Problem to work on
Starting with the opening line of the material, restate every line word for word, and end on the line containing "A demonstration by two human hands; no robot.".

Supplied data
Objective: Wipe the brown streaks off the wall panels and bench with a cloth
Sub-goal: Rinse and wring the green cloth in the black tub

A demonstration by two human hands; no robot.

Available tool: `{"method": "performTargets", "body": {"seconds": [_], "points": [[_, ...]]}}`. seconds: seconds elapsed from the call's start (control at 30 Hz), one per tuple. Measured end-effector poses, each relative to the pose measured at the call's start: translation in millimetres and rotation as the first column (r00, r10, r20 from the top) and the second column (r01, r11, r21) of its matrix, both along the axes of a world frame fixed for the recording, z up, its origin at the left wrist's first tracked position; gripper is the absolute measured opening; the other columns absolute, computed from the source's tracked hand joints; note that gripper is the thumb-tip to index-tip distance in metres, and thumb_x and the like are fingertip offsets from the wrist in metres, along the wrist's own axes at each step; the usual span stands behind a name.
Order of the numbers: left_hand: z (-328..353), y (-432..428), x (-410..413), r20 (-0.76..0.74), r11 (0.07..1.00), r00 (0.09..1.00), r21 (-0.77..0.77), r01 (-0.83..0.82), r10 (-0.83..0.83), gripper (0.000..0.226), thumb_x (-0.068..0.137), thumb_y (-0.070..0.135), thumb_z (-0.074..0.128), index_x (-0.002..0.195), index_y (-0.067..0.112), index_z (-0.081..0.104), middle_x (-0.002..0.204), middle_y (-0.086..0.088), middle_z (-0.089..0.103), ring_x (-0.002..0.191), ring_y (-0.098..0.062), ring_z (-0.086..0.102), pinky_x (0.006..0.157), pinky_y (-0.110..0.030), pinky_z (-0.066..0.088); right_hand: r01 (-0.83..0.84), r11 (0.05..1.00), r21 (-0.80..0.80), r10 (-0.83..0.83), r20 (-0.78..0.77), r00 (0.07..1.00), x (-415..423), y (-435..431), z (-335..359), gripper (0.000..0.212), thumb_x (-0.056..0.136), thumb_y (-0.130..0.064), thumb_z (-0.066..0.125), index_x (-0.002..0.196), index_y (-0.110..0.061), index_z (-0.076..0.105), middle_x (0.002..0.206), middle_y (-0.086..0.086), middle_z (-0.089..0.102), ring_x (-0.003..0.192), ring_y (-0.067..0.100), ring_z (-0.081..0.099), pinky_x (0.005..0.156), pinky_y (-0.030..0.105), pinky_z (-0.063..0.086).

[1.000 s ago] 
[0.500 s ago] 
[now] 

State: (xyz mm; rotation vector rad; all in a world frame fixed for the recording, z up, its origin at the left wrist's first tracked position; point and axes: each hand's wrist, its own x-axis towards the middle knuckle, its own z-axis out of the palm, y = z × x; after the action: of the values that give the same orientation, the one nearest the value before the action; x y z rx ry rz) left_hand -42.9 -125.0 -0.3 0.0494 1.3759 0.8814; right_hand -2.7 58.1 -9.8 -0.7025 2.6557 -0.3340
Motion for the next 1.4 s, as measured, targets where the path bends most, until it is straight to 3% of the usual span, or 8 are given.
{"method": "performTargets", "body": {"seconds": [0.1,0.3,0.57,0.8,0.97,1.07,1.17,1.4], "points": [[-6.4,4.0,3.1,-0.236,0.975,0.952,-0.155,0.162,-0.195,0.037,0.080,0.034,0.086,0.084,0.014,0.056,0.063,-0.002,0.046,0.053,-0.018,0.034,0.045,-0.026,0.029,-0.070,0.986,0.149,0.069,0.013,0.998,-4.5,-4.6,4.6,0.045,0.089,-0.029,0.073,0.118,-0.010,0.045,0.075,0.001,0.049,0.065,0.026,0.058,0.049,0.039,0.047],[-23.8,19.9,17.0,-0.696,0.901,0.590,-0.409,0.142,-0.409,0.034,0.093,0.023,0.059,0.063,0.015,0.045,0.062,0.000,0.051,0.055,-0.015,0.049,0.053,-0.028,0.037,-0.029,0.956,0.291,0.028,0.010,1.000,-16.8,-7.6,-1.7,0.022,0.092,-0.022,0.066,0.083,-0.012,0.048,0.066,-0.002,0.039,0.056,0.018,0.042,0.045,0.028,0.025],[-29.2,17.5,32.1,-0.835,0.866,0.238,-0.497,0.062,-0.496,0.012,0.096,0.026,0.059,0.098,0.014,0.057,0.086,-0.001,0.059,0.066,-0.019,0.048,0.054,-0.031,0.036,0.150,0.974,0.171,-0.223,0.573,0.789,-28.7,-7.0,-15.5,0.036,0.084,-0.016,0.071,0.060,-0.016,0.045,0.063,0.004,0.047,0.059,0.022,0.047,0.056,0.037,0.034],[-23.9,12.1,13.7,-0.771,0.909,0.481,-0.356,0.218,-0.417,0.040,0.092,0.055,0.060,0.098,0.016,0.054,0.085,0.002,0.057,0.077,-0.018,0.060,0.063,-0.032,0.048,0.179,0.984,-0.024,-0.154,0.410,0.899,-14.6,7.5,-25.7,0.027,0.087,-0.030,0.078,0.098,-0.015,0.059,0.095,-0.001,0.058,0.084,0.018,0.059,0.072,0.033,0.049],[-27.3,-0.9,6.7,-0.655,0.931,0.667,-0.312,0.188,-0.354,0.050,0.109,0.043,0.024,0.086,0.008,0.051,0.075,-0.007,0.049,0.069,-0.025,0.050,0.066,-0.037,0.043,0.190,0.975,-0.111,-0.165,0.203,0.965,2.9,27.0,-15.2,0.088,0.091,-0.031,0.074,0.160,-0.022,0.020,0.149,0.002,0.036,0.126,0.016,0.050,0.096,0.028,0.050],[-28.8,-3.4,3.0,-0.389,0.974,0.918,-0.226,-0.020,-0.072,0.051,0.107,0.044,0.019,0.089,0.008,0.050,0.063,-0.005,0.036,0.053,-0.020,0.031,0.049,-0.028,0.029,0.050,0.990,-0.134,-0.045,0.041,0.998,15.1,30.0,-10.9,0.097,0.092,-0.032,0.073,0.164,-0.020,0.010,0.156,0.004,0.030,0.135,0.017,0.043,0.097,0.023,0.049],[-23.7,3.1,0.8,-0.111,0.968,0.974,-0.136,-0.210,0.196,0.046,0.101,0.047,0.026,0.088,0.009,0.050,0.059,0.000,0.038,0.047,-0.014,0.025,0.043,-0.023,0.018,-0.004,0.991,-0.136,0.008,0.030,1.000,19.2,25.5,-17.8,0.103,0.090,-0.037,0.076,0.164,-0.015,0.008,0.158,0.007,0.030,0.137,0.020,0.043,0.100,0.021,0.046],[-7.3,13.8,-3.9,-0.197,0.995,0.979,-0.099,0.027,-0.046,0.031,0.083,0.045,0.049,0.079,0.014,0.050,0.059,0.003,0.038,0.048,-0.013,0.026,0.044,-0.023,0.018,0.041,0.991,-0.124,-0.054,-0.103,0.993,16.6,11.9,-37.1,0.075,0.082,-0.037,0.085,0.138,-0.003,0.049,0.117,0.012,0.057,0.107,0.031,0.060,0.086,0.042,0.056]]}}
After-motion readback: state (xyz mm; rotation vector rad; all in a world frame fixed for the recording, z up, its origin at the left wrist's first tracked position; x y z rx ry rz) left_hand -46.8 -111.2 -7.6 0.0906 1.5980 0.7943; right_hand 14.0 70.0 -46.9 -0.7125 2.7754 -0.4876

Exercise response
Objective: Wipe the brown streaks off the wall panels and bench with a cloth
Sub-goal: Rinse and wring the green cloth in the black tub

A demonstration by two human hands; no robot.

Here is where the answer stops.